TASK DIRECTIONS:
Only the number is needed. Please count the lines below in which the word "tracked" occurs.

*** Opening RECORDS SUPPLIED ***

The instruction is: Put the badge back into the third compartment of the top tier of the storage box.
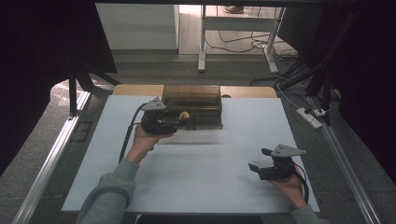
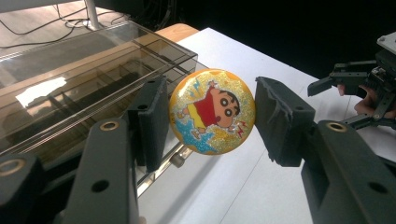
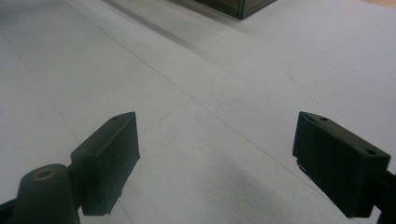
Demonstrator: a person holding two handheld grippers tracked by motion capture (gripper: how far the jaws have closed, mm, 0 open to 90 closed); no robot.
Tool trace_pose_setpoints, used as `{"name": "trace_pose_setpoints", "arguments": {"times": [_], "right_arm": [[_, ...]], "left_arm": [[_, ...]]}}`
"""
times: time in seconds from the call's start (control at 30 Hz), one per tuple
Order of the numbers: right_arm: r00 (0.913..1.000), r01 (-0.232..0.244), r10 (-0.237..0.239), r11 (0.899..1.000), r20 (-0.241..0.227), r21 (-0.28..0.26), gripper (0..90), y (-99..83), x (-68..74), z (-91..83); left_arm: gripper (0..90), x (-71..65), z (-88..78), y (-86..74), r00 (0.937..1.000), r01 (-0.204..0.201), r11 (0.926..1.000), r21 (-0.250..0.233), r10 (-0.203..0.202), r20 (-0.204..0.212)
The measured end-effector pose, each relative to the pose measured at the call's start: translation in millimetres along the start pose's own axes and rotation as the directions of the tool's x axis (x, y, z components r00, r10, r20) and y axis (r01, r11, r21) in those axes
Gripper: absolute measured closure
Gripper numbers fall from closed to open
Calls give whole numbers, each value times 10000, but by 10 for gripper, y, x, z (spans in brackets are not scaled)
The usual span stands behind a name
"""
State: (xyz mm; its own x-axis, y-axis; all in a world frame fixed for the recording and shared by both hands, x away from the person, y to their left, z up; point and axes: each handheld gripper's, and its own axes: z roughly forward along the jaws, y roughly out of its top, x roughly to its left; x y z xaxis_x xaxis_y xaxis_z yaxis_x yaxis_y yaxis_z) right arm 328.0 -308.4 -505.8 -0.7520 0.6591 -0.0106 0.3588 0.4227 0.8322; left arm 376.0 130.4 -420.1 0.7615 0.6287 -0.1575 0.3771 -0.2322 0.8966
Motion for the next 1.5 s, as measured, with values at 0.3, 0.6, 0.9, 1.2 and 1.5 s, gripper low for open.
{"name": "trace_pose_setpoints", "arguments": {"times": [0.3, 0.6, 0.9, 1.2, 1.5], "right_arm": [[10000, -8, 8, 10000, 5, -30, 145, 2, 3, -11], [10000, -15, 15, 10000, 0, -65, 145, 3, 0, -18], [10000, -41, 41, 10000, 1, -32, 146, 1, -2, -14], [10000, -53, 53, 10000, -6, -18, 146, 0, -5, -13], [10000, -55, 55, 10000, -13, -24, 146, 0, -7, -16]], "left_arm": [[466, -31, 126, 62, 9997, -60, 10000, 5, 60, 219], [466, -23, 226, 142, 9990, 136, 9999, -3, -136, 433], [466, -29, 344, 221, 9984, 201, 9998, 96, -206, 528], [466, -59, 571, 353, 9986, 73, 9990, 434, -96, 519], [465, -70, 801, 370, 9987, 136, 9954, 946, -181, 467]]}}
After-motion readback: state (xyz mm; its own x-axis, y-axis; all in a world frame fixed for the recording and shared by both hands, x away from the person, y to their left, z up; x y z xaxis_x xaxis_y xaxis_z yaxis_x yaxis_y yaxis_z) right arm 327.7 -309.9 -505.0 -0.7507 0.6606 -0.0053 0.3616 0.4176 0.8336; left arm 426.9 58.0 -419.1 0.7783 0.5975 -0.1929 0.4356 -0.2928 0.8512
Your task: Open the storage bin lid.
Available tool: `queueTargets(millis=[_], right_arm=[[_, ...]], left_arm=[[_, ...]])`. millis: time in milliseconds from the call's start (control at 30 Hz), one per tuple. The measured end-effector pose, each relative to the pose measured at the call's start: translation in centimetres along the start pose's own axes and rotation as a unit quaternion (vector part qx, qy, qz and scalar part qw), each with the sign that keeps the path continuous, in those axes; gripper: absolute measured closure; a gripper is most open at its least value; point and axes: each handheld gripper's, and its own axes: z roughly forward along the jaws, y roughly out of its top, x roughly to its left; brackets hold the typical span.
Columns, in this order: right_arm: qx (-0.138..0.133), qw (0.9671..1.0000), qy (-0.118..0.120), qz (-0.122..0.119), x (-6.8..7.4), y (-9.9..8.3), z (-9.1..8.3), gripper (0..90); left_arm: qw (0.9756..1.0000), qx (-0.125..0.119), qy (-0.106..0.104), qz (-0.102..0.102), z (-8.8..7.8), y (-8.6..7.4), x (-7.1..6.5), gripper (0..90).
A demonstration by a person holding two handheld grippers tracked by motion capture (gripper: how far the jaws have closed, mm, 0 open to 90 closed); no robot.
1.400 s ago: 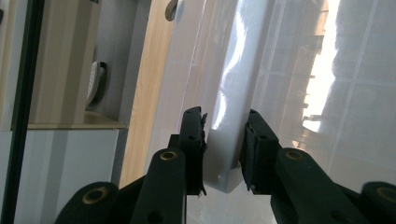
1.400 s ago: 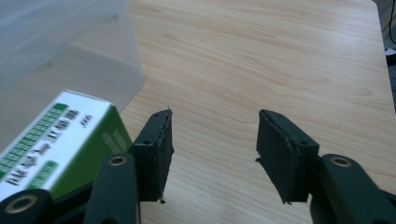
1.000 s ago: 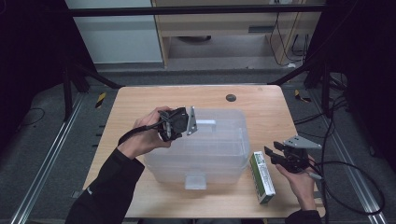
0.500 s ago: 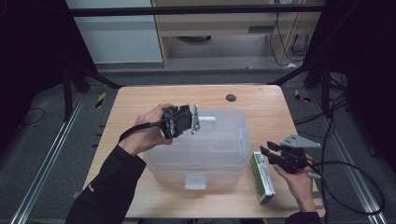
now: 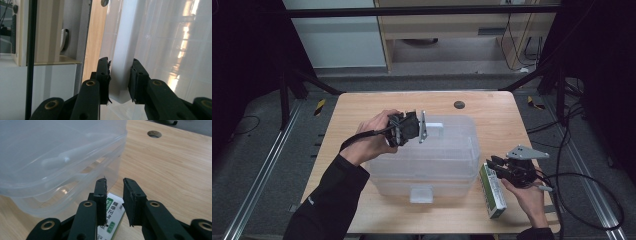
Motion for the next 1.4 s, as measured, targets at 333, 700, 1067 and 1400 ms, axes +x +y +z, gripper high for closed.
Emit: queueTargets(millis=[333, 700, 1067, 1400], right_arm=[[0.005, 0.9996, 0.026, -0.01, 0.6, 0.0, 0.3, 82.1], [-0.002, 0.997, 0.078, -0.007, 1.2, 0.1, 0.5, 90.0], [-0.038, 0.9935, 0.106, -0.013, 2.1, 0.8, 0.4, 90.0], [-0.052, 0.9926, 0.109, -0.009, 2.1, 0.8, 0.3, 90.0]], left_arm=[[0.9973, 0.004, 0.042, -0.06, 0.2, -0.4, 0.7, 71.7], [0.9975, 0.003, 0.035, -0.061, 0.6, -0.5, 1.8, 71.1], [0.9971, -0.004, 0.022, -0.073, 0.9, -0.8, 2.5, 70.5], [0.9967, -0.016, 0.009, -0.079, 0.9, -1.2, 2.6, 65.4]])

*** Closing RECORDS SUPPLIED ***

TASK SOLUTION:
2